In vitro cholesterol uptake

In vitro cholesterol uptake was determined as described by Dražić et al. In brief, hNPC1L1/MDCKII cells were plated in 24-well plates at 5 × 105 cells/mL medium (500 μL medium/well) in DMEM supplemented with 5% LPDS 24 h before the treatment. Cells were washed once with PBS and medium containing micelles, [3H]cholesterol (0.18 μCi/mL medium) ([1,2-3H(N)] cholesterol, 1 mCi/mL, ARC Inc., St. Louis, USA) and tested compounds in concentrations of 0–200 μM was added. After 1 h, the medium was removed, cells were washed three times with ice-cold 0.2% free fatty acid-free BSA and lysed. Radioactivity in the lysate (100 μL) was measured by liquid scintillation counting. Protein content in lysates was determined with the DC Protein Assay (Bio-Rad, Hercules, USA). The results were expressed as percentage of inhibition compared to untreated cells in CPM/mg protein. Activity of each compound was tested in duplicate in three independent experiments.

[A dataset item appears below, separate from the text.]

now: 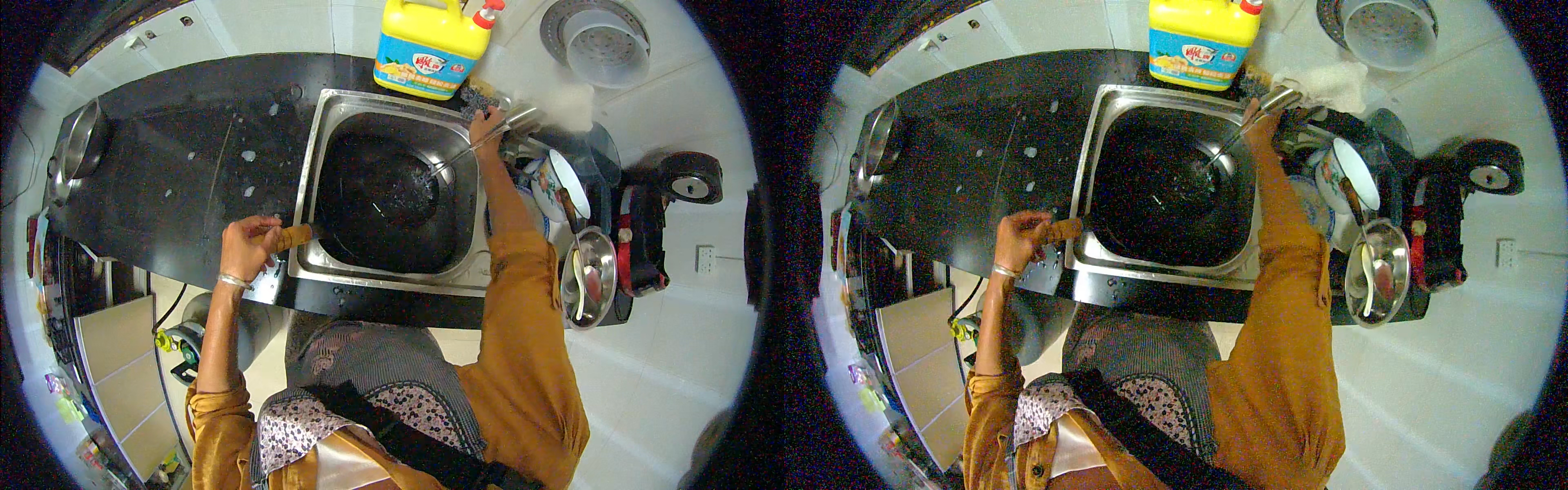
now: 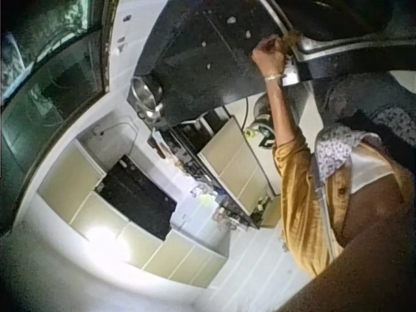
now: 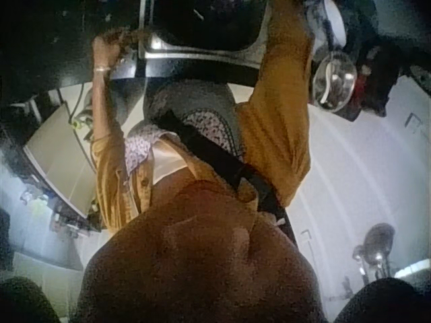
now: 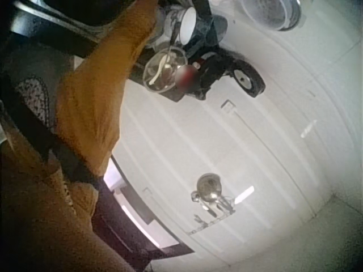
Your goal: The person wipes a range hood with a tissue, then carries a wok and a spatula to the sink. They wash the spatula and the wok using a scrubber and water, rinsing both items thoroughly before placing them aside.
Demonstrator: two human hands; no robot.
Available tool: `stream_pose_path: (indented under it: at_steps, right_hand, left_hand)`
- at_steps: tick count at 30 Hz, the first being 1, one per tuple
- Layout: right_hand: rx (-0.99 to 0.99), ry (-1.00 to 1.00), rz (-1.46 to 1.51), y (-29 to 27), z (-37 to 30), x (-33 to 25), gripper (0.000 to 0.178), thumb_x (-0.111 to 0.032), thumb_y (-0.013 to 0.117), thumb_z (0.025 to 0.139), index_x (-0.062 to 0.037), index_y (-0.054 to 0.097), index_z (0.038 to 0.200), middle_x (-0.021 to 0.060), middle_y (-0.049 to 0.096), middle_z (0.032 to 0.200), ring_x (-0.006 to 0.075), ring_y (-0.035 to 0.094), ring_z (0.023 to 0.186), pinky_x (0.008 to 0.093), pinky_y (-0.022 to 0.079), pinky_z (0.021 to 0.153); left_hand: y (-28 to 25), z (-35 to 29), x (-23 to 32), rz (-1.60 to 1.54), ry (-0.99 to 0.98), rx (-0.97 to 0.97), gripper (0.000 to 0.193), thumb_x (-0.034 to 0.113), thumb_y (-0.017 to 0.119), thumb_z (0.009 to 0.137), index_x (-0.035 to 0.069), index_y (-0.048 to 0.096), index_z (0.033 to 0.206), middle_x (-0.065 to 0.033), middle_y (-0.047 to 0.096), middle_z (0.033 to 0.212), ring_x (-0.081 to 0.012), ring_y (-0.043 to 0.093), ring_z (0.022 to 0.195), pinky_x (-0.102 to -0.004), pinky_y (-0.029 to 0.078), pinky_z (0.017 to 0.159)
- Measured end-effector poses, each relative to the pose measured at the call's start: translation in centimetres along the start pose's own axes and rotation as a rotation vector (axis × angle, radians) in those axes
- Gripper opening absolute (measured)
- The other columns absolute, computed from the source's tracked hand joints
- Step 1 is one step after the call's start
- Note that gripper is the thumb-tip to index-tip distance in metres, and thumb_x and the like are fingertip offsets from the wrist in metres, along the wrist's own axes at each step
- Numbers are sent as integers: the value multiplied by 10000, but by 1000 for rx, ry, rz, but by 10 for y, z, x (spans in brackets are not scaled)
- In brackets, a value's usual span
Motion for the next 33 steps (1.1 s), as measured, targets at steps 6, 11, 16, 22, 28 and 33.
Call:
stream_pose_path:
  at_steps: [6, 11, 16, 22, 28, 33]
  right_hand:
    - [-728, 1310, 1356, -63, -62, -73, 205, -210, 516, 826, -13, 557, 862, 106, 578, 769, 223, 553, 715, 341, 477, 701]
    - [-812, 1443, 1677, -46, -86, -81, 255, -292, 453, 877, -48, 494, 812, 93, 523, 691, 197, 507, 646, 294, 432, 533]
    - [-869, 1420, 1692, -58, -63, -108, 258, -311, 453, 885, -85, 458, 761, 22, 419, 606, 121, 403, 499, 221, 319, 390]
    - [-834, 1461, 1837, -65, -48, -129, 272, -274, 433, 895, -102, 415, 686, 1, 377, 548, 93, 329, 407, 209, 242, 315]
    - [-701, 1452, 1804, -64, -54, -143, 310, -323, 458, 875, -114, 421, 650, -21, 361, 500, 92, 295, 382, 226, 229, 333]
    - [-430, 935, 660, -31, -51, -101, 367, -312, 475, 843, -46, 595, 622, 82, 574, 567, 194, 556, 535, 317, 439, 521]
  left_hand:
    - [-1, 2, -7, 11, 20, 17, 168, 97, 590, 780, -21, 623, 895, -97, 624, 676, -108, 537, 402, -227, 385, 319]
    - [-1, 1, -8, 38, 21, -5, 212, 151, 612, 772, -5, 619, 915, -113, 623, 656, -162, 577, 444, -271, 434, 374]
    - [21, -9, 42, 660, 469, 127, 296, 219, 626, 751, 21, 610, 971, -193, 618, 766, -297, 617, 689, -356, 489, 622]
    - [148, 66, 71, -282, 210, -295, 488, 405, 550, 818, 55, 512, 1155, -136, 560, 1076, -250, 556, 965, -358, 442, 820]
    - [260, 107, 99, -1522, -264, -535, 611, 631, 308, 822, 114, 480, 1099, -85, 542, 1011, -271, 528, 918, -441, 451, 779]
    - [288, 79, 116, -1224, -209, -306, 468, 501, 457, 830, 120, 493, 1100, -49, 557, 1005, -151, 522, 787, -306, 459, 651]
Point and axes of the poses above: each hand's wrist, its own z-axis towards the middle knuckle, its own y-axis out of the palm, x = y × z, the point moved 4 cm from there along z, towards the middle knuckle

In vivo acute cholesterol absorption

26 weeks old male C57BL/6 mice (3–4 per group) were maintained in a temperature-controlled environment under a 12 h light/12 h dark cycle with free access to chow diet (Altromin Spezialfutter GmbH, Lage, Germany) and water. For two days, mice were treated with ezetimibe, tested compounds (20 mg/kg/day) or vehicle. For the treatment, compounds were dissolved in corn oil and administered to mice (100 μL) after 4 h fasting by oral gavage. On day 2, 90 min after compound administration, mice were gavaged with corn oil (200 μL) containing [3H]cholesterol (2 μCi) ([1,2-3H(N)] cholesterol, 1 mCi/mL, ARC Inc., St. Louis, USA). Liver and small intestines were collected 4 h post-gavage and cholesterol uptake and absorption were determined as previously described. Animal experiments were performed according to the standards set by the Austrian Federal Ministry of Science, Research, and Economy, Vienna, Austria.

Statistical analysis

The results are presented as mean ± SEM Statistical analysis was performed using one-way analysis of variance (ANOVA) followed by Dunnett’s test for multiple comparisons using (GraphPad Prism 5.0, San Diego, USA). Differences were considered significant at p <0.05.